[Source data]
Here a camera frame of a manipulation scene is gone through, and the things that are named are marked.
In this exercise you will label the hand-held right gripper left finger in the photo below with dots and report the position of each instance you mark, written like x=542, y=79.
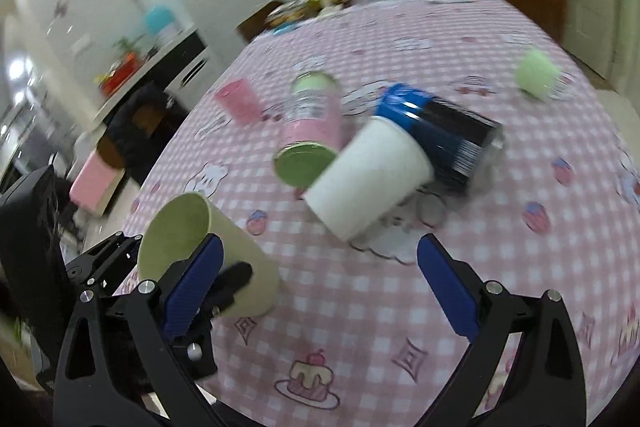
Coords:
x=194, y=288

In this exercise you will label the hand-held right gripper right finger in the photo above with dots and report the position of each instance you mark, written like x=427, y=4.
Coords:
x=447, y=288

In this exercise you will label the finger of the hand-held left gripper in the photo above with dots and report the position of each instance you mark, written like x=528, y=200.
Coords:
x=102, y=259
x=233, y=279

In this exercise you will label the beige green cup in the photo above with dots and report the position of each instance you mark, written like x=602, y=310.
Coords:
x=225, y=232

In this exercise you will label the white paper cup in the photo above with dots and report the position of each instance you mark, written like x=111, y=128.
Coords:
x=370, y=177

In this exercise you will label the pink cup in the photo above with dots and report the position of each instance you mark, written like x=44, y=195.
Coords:
x=237, y=102

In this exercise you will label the light green cup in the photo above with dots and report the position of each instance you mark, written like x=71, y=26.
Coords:
x=536, y=74

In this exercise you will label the pink stool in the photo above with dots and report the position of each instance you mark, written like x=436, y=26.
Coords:
x=95, y=181

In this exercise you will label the pink checked tablecloth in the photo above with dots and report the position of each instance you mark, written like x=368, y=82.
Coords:
x=350, y=307

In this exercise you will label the black jacket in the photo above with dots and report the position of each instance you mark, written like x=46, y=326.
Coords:
x=137, y=127

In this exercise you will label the blue and black can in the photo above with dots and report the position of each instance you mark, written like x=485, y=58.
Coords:
x=450, y=132

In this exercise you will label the pink can with green lid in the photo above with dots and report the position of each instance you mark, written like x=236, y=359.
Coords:
x=312, y=127

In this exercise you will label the red box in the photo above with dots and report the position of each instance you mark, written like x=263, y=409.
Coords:
x=120, y=74

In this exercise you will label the white side cabinet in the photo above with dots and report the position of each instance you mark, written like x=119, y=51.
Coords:
x=190, y=62

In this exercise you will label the teal container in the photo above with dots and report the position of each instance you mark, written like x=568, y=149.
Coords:
x=161, y=21

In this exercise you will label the brown wooden chair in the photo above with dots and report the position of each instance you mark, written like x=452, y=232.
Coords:
x=255, y=24
x=532, y=2

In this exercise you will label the pile of snack packets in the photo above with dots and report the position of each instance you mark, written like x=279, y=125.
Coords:
x=305, y=7

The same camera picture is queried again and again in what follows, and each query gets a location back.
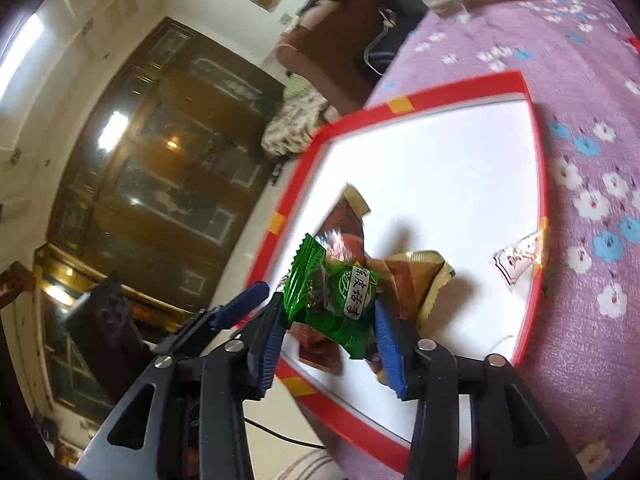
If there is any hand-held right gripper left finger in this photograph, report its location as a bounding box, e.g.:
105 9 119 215
75 292 287 480

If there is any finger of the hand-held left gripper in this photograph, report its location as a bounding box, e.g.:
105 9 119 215
152 281 272 358

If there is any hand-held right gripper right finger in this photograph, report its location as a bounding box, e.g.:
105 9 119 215
374 302 587 480

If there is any green candy packet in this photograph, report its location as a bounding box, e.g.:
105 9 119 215
282 233 383 360

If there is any gold snack packet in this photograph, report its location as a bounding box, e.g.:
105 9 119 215
367 250 456 333

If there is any red rimmed white tray box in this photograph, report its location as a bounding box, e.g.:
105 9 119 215
243 71 549 476

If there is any dark brown coffee candy packet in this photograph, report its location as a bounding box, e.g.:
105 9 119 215
291 322 351 373

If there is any gold trimmed glass cabinet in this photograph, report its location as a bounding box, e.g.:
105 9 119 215
10 242 186 441

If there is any striped cloth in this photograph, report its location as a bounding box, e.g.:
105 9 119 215
272 447 351 480

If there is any brown snack packet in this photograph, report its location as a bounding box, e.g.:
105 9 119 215
320 184 372 281

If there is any wooden glass door cabinet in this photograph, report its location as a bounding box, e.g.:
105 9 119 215
47 16 286 321

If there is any white red candy packet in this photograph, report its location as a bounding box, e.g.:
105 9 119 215
491 217 548 293

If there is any floral blanket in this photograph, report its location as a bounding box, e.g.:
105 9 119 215
261 91 331 161

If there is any green pillow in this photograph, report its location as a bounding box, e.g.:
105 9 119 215
282 74 313 103

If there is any brown armchair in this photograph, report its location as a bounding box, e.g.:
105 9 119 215
276 0 401 116

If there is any purple floral tablecloth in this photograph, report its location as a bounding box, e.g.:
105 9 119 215
325 0 640 480

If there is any black cable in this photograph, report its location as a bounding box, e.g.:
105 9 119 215
243 417 326 451

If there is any white cable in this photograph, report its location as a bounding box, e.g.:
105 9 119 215
363 7 396 76

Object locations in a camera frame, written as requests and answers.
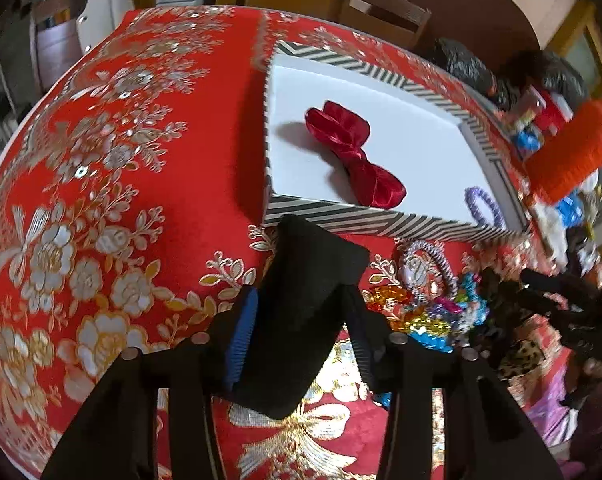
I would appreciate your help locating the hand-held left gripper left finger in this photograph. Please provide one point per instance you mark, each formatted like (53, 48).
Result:
(241, 335)

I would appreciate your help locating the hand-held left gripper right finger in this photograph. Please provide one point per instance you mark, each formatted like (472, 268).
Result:
(366, 355)

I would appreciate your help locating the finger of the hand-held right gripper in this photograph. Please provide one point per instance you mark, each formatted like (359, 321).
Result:
(561, 282)
(586, 332)

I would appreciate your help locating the black fabric case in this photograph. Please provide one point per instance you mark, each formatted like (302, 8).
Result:
(301, 310)

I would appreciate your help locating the leopard print scrunchie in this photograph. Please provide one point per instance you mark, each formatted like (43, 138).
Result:
(523, 355)

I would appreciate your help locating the striped white gift box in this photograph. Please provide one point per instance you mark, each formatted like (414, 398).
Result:
(381, 120)

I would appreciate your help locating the blue snack packet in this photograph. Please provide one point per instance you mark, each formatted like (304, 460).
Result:
(528, 137)
(571, 207)

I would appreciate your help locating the purple cloth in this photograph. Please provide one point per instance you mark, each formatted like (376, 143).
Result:
(551, 405)

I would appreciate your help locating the orange ribbed paper lantern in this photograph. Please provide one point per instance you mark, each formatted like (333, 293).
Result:
(571, 155)

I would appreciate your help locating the red floral embroidered tablecloth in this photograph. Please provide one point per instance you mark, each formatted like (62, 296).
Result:
(181, 185)

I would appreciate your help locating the clear jar with white lid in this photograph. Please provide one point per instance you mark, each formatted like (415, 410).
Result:
(551, 110)

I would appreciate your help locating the black plastic bag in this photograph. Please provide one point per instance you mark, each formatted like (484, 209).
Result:
(463, 65)
(556, 77)

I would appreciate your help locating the red satin bow hair clip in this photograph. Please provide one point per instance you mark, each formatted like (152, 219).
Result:
(341, 130)

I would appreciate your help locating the round brown table top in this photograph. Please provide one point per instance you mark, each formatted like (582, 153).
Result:
(481, 15)

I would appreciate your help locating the slatted wooden chair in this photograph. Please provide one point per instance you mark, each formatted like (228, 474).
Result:
(381, 10)

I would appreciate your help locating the dark wooden chair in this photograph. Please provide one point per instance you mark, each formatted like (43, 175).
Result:
(58, 50)

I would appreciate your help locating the white garment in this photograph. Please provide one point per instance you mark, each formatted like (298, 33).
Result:
(106, 5)

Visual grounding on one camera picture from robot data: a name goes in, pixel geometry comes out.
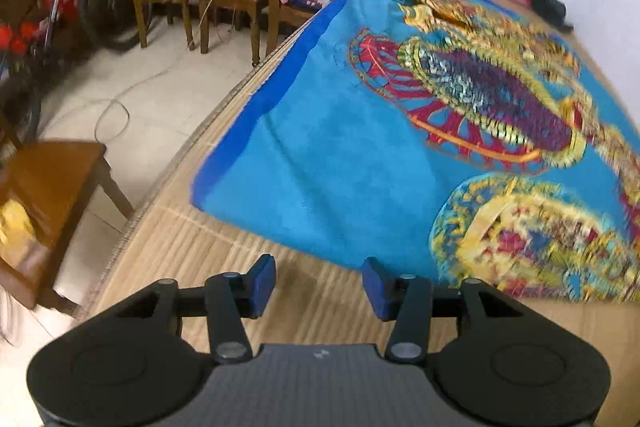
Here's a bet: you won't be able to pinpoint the blue printed cloth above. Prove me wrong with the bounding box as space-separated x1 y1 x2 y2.
192 0 640 305

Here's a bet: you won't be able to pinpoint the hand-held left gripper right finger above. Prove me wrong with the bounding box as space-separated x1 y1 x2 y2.
362 257 523 365

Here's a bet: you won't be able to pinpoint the wooden stool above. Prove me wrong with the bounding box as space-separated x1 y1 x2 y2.
0 141 136 319

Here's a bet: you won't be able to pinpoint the yellow item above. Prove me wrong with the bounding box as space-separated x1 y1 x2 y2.
0 201 37 260

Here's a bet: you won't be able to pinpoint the dark grey cloth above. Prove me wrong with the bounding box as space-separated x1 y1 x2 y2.
532 0 575 32

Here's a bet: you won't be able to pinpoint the bicycle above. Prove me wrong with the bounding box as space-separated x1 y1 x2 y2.
0 0 148 148

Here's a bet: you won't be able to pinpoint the white cable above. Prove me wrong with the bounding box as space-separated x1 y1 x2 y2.
94 0 231 144

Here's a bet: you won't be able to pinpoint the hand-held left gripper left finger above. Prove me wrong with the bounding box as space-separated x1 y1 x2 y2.
112 254 277 365

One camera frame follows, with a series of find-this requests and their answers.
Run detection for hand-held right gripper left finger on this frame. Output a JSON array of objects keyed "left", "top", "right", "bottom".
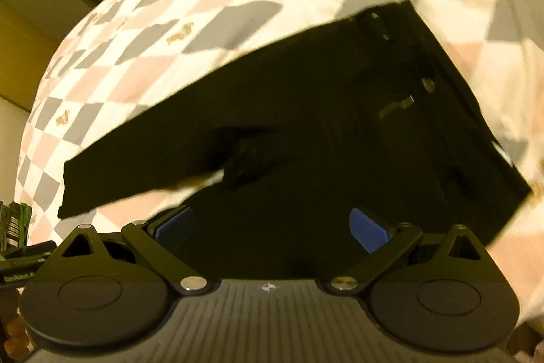
[{"left": 50, "top": 206, "right": 210, "bottom": 296}]

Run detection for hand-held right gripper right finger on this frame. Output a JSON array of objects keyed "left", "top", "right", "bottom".
[{"left": 326, "top": 208, "right": 493, "bottom": 296}]

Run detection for black pants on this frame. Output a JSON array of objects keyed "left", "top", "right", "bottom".
[{"left": 58, "top": 0, "right": 533, "bottom": 281}]

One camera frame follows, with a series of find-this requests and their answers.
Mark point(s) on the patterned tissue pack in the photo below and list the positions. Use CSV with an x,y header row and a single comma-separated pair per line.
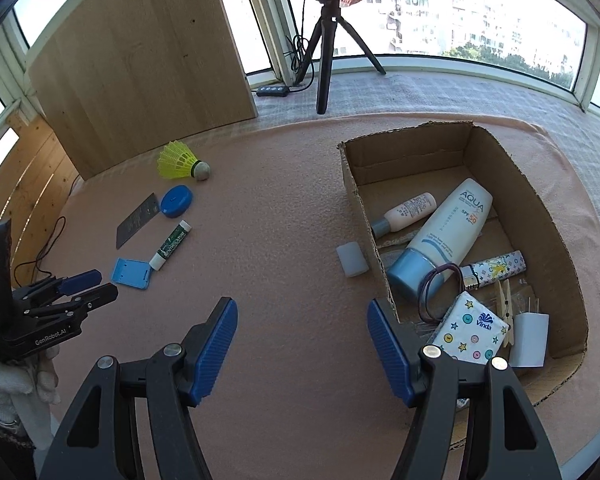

**Problem requirements:** Looking at the data above, count every line holding the word "cabinet" and state only the count.

**Solution for this exercise:** 3